Assigned task: For the listing below, print exactly the lines from the line with "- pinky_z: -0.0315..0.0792" to the line with "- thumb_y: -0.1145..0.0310", both included, and nothing beyond them.
*** Opening of Collected data ***
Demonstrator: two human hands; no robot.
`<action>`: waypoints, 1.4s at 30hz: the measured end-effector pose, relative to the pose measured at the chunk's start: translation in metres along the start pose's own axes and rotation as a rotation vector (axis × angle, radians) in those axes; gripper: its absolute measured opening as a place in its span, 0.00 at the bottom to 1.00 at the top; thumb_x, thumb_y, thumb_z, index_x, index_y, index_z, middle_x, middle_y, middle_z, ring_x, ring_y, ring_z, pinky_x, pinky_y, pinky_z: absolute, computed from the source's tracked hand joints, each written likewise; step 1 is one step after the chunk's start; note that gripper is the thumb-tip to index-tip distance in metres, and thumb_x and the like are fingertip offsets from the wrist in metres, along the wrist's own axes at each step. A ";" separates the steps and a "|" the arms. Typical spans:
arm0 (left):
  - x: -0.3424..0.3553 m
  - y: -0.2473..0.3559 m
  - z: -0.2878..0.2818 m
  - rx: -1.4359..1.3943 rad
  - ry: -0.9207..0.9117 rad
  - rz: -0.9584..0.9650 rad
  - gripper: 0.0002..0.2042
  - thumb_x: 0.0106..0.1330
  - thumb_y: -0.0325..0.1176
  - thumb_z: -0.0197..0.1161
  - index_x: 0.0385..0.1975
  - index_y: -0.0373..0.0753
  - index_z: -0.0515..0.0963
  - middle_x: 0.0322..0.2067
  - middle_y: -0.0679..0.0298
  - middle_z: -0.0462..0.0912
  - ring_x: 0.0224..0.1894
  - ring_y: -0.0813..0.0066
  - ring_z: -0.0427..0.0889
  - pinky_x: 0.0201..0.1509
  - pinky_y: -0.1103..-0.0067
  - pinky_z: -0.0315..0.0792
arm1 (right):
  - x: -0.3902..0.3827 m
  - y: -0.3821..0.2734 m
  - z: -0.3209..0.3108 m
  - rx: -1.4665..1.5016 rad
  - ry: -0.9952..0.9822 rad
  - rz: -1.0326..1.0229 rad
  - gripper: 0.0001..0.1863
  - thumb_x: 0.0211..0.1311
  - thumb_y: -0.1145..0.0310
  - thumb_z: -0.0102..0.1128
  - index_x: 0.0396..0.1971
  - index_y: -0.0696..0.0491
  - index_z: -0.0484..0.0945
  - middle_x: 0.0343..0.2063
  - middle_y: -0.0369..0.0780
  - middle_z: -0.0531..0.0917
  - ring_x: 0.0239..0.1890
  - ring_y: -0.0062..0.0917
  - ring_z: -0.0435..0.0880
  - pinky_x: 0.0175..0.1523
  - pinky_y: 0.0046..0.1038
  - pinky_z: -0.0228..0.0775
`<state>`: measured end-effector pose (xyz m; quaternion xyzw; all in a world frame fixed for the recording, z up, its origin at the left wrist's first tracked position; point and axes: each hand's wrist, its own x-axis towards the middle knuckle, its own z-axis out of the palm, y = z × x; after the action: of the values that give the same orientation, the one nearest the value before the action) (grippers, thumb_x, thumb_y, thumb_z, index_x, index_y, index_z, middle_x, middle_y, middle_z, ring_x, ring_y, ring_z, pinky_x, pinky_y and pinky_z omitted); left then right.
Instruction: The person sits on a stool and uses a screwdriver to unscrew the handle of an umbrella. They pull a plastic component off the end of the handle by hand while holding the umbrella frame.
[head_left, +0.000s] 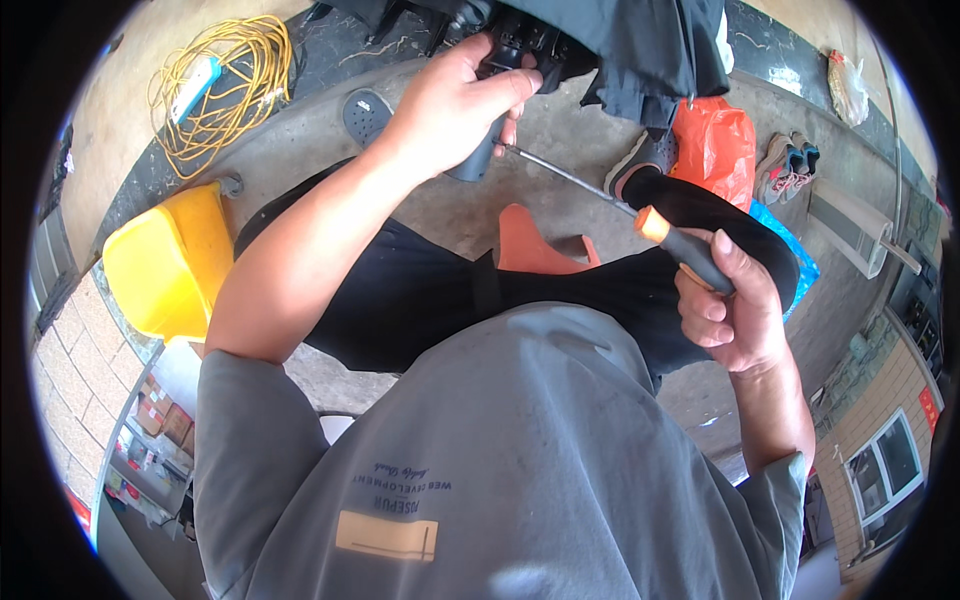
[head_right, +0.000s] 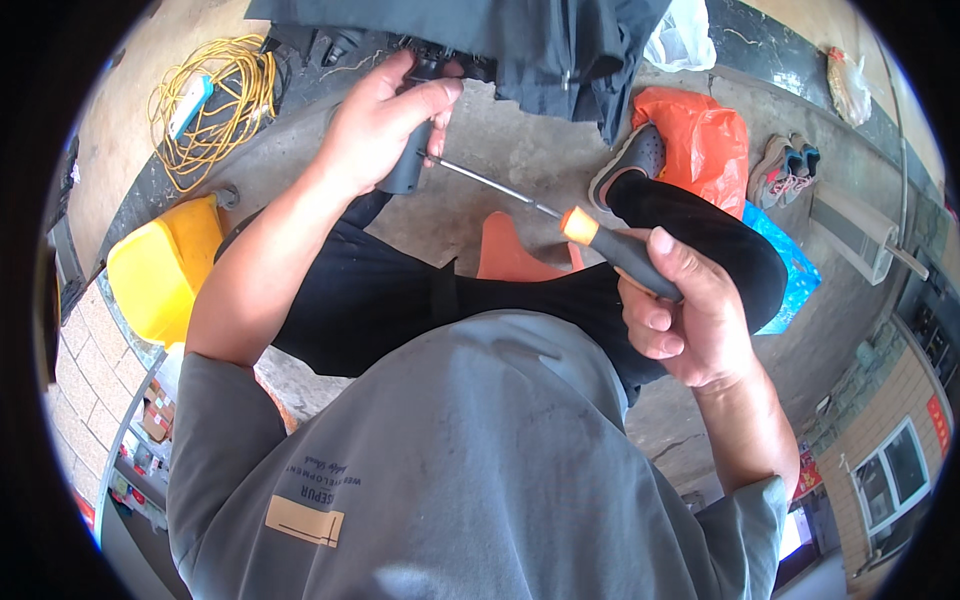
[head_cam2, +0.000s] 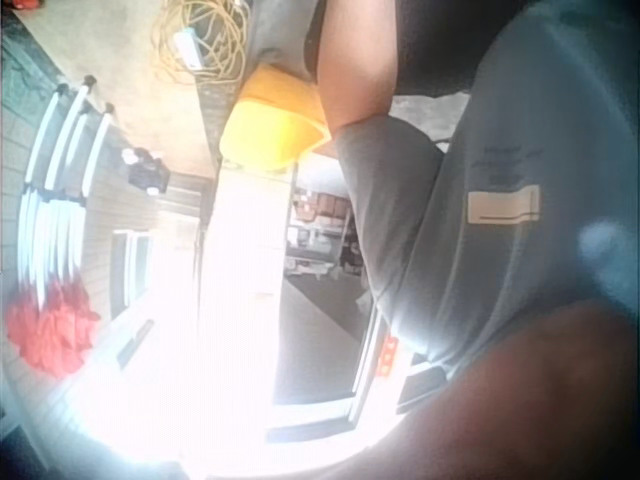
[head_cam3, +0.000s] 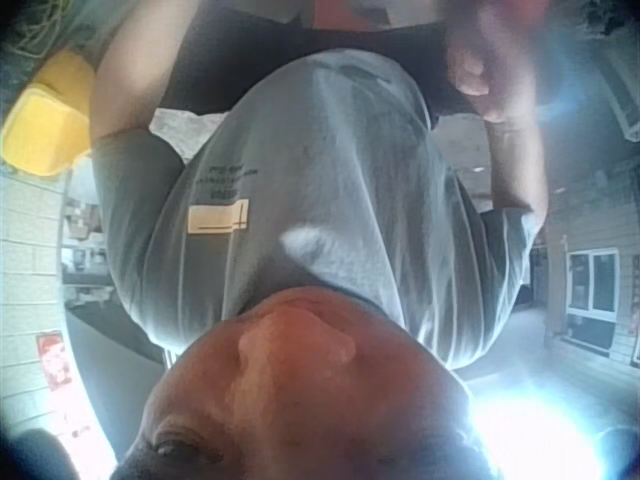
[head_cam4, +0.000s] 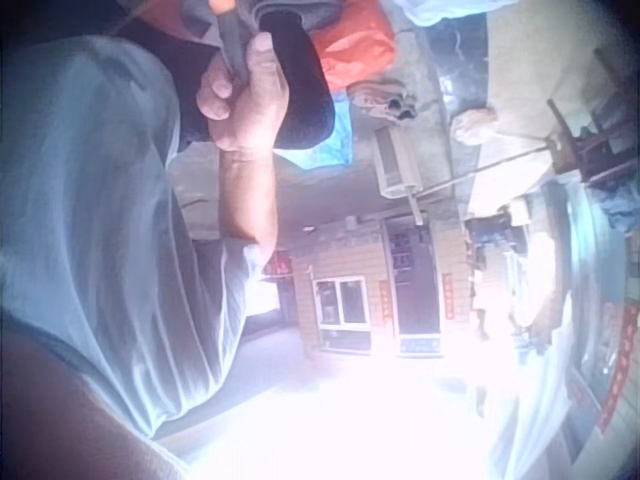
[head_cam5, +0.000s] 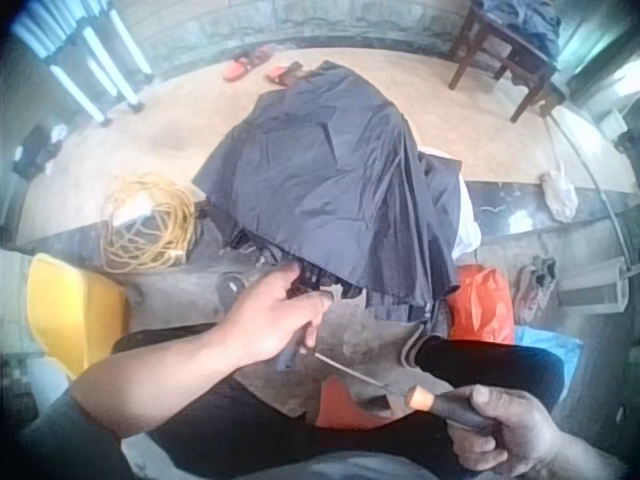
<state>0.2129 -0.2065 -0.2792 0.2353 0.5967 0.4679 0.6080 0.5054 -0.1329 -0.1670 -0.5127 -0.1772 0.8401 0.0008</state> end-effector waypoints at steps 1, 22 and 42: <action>0.001 -0.001 0.000 0.016 -0.012 0.008 0.12 0.67 0.33 0.60 0.47 0.37 0.73 0.25 0.67 0.75 0.22 0.80 0.75 0.25 0.81 0.72 | 0.000 0.001 -0.001 0.080 -0.027 0.046 0.29 0.71 0.51 0.52 0.57 0.63 0.70 0.16 0.34 0.67 0.12 0.13 0.57 0.17 0.16 0.50; -0.003 0.008 0.005 -0.064 0.028 0.034 0.08 0.68 0.33 0.60 0.41 0.37 0.73 0.25 0.67 0.75 0.23 0.81 0.76 0.25 0.80 0.73 | -0.012 -0.036 0.011 -0.433 0.072 -0.155 0.27 0.70 0.54 0.57 0.56 0.61 0.72 0.17 0.31 0.67 0.14 0.10 0.58 0.17 0.14 0.49; 0.002 0.008 0.004 -0.130 0.045 -0.136 0.11 0.65 0.38 0.63 0.41 0.39 0.73 0.25 0.70 0.74 0.22 0.82 0.74 0.23 0.83 0.72 | -0.015 -0.055 0.027 -1.998 -0.006 -1.181 0.26 0.50 0.66 0.69 0.52 0.52 0.78 0.25 0.35 0.70 0.23 0.25 0.74 0.27 0.30 0.70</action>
<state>0.2140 -0.2004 -0.2728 0.1436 0.5931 0.4685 0.6389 0.4795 -0.0924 -0.1265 -0.1204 -0.9731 0.1962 -0.0130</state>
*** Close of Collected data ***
Answer to the problem:
  - pinky_z: -0.0315..0.0792
arm1 (right):
  - x: -0.3902..0.3827 m
  - y: -0.3821..0.2734 m
  - z: -0.3209..0.3108 m
  - rx: -1.4665..1.5016 rad
  - ry: -0.9952..0.9822 rad
  - rz: -1.0326..1.0229 rad
  - gripper: 0.0001..0.1863
  - thumb_x: 0.0211..0.1311
  - thumb_y: -0.1145..0.0310

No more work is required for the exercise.